Background: Severe hepatic injuries may be highly lethal, and perihepatic packing remains the mainstay of treatment. This is not always successful, particularly in the setting of hypothermia and coagulopathy. Kaolin-impregnated Combat Gauze (CG) is an effective hemostatic dressing used primarily to treat external wounds. The objective of this study was to determine the ability of CG to control severe hemorrhage in hypothermic, coagulopathic swine with a high-grade hepatic injury.
Methods: Anesthetized animals underwent splenectomy and were cooled to 32°C while undergoing a 60% exchange transfusion with Hextend. A grade V liver injury was created in the left middle hepatic lobe. Animals were allowed to freely bleed for 30 s and then randomized to treatment with CG or plain gauze laparotomy pads (PG) applied to the injury site. Animals were then resuscitated with warmed Hextend.
Results: There was no difference between groups in preinjury hemodynamic or laboratory values. Animals packed with CG had less blood loss when compared with standard packing (CG = 25 mL/kg versus PG = 58 mL/kg, P = 0.05).
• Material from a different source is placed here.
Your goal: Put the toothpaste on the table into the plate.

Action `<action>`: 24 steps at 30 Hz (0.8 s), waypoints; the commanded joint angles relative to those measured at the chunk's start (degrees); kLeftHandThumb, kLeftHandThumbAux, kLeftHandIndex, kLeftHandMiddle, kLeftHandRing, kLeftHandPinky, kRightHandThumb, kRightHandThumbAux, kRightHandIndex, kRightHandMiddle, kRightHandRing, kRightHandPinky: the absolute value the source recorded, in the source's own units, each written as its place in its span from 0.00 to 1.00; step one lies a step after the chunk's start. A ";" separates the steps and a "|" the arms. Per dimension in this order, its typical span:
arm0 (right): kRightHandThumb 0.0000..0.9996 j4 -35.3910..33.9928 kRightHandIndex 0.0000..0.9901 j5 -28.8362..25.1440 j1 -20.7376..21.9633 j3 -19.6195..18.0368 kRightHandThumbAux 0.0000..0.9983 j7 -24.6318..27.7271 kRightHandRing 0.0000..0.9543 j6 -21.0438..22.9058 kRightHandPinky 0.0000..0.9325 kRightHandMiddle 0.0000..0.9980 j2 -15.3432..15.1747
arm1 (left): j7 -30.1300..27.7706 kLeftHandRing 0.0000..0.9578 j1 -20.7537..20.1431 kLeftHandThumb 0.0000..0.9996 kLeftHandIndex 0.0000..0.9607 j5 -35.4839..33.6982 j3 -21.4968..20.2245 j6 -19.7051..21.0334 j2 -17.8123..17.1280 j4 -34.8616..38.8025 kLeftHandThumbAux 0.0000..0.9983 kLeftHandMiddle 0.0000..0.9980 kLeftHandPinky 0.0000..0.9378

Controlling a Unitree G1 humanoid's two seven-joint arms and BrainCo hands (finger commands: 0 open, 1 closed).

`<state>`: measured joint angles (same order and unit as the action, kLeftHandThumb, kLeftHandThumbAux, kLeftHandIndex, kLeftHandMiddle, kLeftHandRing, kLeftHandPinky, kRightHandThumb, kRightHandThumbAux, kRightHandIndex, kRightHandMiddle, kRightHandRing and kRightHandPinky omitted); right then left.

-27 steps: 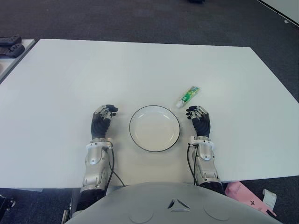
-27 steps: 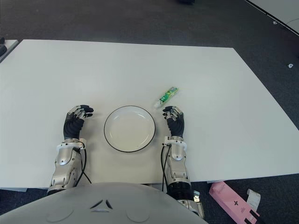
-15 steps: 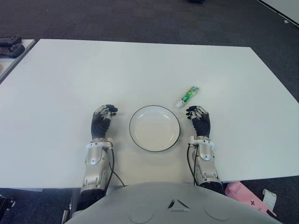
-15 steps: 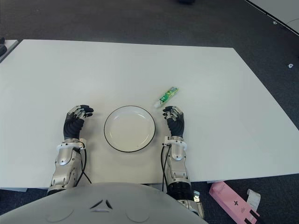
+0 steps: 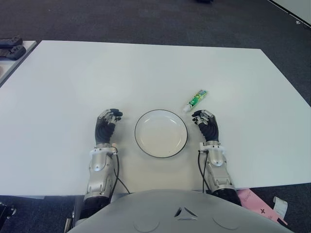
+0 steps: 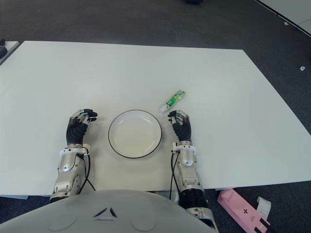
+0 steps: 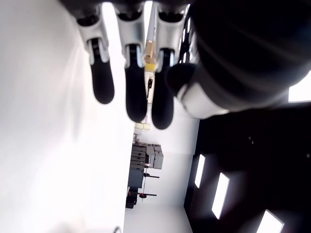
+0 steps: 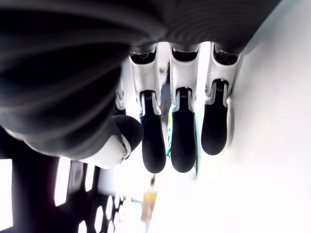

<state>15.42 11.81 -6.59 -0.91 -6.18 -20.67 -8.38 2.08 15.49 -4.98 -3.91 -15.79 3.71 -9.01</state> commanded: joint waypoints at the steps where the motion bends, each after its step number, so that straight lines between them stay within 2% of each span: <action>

There was a trend towards lower hetastarch resuscitation requirements in the CG group (CG = 7 mL/kg versus PG = 44 mL/kg, P = 0.06) but no statistically significant difference in mortality (CG = 13% versus PG = 50%, P = 0.11). Histology of the injury sites revealed more adherent clot in the CG group, but no inflammation, tissue necrosis, or residual material.
Conclusion: In pigs with severe hepatic injury, Combat Gauze reduced blood loss and resuscitation requirements when compared with plain laparotomy pads. Combat Gauze may be safe and effective for use on severe liver injuries.
Keywords: Animal model; Coagulopathy; Hemostatic agent; Hypothermia; Kaolin gauze; Liver injury.
Published by Elsevier Inc.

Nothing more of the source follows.